Linux implements the above mechanism in an augmented style by two ways. First, it implements the POSIX specifications save user-id, which allow a process to drop and require the effective uid repeatedly. A program, for security reason, may want to perform most of its operations in a safe mode, waiving the privileges granted by its setuid status, but may wish to perform selected operations with all its privileges. Standard UNIX implementations achieve this capacity only by swapping the real and effective uids. The previous effective uid is remembered but the program’s real uid does not always correspond to the uid of the user running the program. Saved uids allow a process to set its effective uid and then goes back to the previous value of its effective uid, without having to modify the real uid at any time.

The second enhancement provided by Linux is the addition of a process characteristic that grants just a subset of the rights of effective uid. The fsgid and fsuid process properties are used when access rights are granted to files, and are set every time the effective uid or gid is set. However, the fsgid and fsuid can be set independently if the effective ids, allowing a process to access files on behalf of another user without taking on the identity of that other user in any other way. Specially, server possesses can use this mechanism to serve files to a certain user without the processes becoming vulnerable to being killed or suspended y that user.

Linux provides another mechanism that has become common in the modern versions of UNIX for flexible passing of rights from one to another program. When a local socket has been set up between any two processes on the system, either of those processes may send to the other process a file descriptor for one of its open files, the other process receives a duplicate file descriptor for the same file. This mechanism allows a client to pass access to a single file selectively to some server process, without granting that process any other privileges.  

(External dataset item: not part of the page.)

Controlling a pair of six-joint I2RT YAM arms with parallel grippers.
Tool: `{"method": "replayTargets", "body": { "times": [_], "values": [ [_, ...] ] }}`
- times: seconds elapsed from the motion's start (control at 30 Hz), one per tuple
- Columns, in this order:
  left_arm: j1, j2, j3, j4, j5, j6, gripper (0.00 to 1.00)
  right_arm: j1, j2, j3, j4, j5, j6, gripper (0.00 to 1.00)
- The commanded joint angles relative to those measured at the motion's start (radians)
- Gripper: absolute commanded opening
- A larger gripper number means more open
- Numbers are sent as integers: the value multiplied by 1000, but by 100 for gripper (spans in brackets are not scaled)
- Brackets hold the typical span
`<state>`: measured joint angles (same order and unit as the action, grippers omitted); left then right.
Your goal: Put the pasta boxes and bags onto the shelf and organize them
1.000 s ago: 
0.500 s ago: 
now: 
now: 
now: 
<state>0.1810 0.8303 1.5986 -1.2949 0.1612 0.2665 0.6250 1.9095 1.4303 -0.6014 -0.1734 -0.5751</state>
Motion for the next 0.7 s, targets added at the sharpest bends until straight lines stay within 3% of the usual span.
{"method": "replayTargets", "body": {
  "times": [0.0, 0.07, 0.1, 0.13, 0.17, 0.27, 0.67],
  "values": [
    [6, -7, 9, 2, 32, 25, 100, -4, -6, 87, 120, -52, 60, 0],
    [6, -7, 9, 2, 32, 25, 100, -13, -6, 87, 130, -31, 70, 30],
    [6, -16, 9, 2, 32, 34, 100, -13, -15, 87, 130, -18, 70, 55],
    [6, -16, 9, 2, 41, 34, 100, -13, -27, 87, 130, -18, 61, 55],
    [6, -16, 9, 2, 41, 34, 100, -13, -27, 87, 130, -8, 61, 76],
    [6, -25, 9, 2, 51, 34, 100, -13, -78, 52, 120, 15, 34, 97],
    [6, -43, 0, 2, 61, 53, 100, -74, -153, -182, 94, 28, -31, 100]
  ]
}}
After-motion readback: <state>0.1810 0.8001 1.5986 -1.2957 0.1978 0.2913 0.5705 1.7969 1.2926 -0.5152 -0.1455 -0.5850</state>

The entire discussion suggests that despite multiple similarities of Linux system with that of the UNIX system, it has certain original developments and feasible advancements with regards to various components, for example: its kernel. Although Linux looks and feels much like an UNIX system; in fact the UNIX compatibility has been a major design goal of Linux project. Thus the similarities may have been kept for the purpose of cross compatibility. During the first phase of Linux design it was fully inspired by Minix kernel architecture. The Minix itself was a simple simulation of UNIX systems that had been developed for the purpose to provide academic support to the learners of operating systems. The UNIX source code had been made restricted by the time to be used and the technical teachings were in a serious halt in want of a technically carved and fully operative system, which encouraged Professor Tenenbaum to develop Minix.